Practice

Week 1 - Meditation on Scripture

Spend at least 10 minutes each day this week meditating on one or more of the Scripture passages below. More than simply studying and exegeting the passage, seek to internalize and personalize it. What is God speaking to you through this passage? Ponder it in your heart. How does this passage intersect with your life? What are your senses experiencing? What is the Holy Spirit saying to you?

  • 1 John 3:1
    See what great love the Father has lavished on us, that we should be called children of God! And that is what we are! The reason the world does not know us is that it did not know him.
  • Psalm 19:14
    May these words of my mouth and this meditation of my heart be pleasing in your sight, Lord, my Rock and my Redeemer.
  • Matthew 4:4
    Jesus answered, “It is written: ‘Man shall not live on bread alone, but on every word that comes from the mouth of God.'"
  • James 1:2-4
    Consider it pure joy, my brothers and sisters, whenever you face trials of many kinds, because you know that the testing of your faith produces perseverance. Let perseverance finish its work so that you may be mature and complete, not lacking anything.
  • Colossians 3:1-4
    Since, then, you have been raised with Christ, set your hearts on things above, where Christ is, seated at the right hand of God. Set your minds on things above, not on earthly things. For you died, and your life is now hidden with Christ in God. When Christ, who is youlife, appears, then you also will appear with him in glory.

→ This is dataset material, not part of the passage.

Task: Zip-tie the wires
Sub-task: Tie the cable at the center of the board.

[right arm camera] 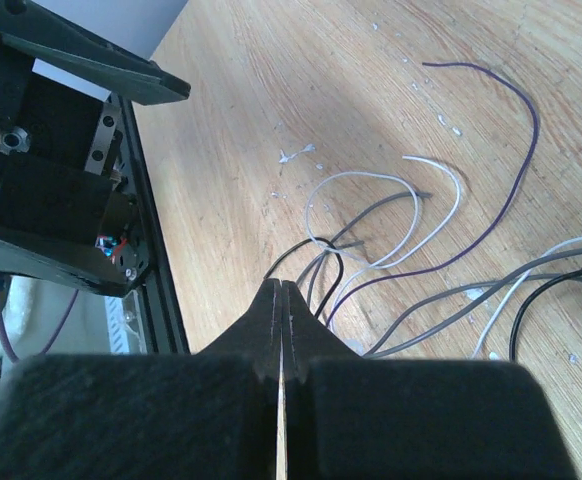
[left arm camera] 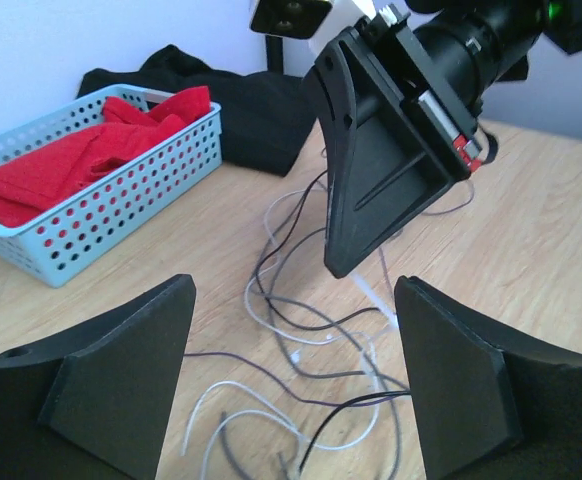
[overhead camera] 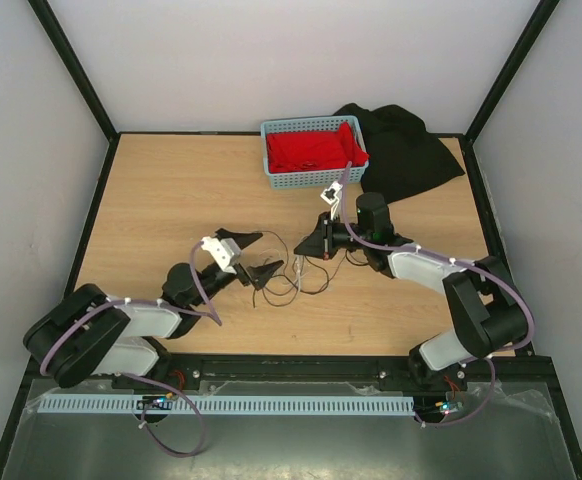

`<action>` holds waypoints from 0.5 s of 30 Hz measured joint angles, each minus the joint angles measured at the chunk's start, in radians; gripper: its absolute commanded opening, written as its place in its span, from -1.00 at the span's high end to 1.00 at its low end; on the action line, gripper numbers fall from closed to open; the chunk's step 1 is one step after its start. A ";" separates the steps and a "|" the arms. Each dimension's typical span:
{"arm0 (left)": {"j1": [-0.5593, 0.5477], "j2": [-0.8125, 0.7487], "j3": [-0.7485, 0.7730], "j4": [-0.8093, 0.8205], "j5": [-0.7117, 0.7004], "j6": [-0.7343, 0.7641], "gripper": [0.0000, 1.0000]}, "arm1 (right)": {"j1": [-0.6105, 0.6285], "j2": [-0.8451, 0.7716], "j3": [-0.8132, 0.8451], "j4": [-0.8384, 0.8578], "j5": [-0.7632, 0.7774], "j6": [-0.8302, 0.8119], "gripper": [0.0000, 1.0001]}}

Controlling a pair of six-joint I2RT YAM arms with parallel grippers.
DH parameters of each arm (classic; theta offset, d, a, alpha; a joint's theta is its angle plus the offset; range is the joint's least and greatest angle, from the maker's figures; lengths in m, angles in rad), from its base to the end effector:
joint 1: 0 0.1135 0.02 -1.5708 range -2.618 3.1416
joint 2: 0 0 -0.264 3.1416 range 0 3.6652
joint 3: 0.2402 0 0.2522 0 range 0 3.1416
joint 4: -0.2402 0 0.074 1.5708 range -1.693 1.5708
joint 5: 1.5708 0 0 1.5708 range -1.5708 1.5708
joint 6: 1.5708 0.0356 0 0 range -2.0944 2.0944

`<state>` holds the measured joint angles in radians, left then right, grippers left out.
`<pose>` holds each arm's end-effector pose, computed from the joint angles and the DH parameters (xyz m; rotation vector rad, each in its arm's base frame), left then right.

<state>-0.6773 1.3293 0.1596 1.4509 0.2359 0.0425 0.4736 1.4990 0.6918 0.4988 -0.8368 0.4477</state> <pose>0.1601 -0.1394 0.1979 0.6562 1.1563 -0.6929 0.2612 0.1636 0.2117 -0.6497 1.9144 1.3905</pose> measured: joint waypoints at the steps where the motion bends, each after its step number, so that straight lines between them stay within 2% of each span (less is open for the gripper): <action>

Week 2 - Meditation on Scripture pt. 2

This week, spend at least 10 minutes a day meditating on one of the following stories from Scripture. Rather than just reading the passage as a story, try to put yourself in the story. What would you be thinking, feeling, experiencing if you were there? Who would you be in the story? How is God speaking to you through the story?

  • Luke 2:1-20
  • Mark 11:1-11
  • 1 Samuel 17
  • Genesis 12:1-9
  • Matthew 28:1-10

Week 3 - Meditation on Creation

Just as a great painting tells you something about the person who painted it, so God’s creation reflects his glory, power, and beauty powerfully. This week, try to spend at least 10 minutes a day meditating on nature around you. This could mean going to the beach or the park, or simply looking at plants in your yard or in your home. What do you notice about this part of God’s creation? What might it reveal to you about God’s character? As you engage it with all five of your senses, what do you notice that maybe you’ve overlooked before? What does this bit of the created order tell you about the Creator? How does that affect you?

Week 4 - Meditate on Events of Our Time and Lives

Perhaps the most difficult type of Christian meditation, but important nonetheless. Meditating on the events of our time and lives is not an opportunity to ruminate on everything going on in our lives- rather it is an opportunity to invite God into what we are seeing and experiencing, and ask him how to interpret it. Consider the state of current events, doing your best to avoid slanted political agendas. What is happening? How does God feel about it? Why would God allow it? What is God up to? How can these events be part of redemptive history? How might God want to use you to be salt and light in the midst of these events? Similarly, look at what is going on in your own life. How is God at work? What might he be doing in you and through you? Why has he put you in the situations and places you are currently in? How does your life and experience as it currently sits fit into the larger story of God’s redemption of the world?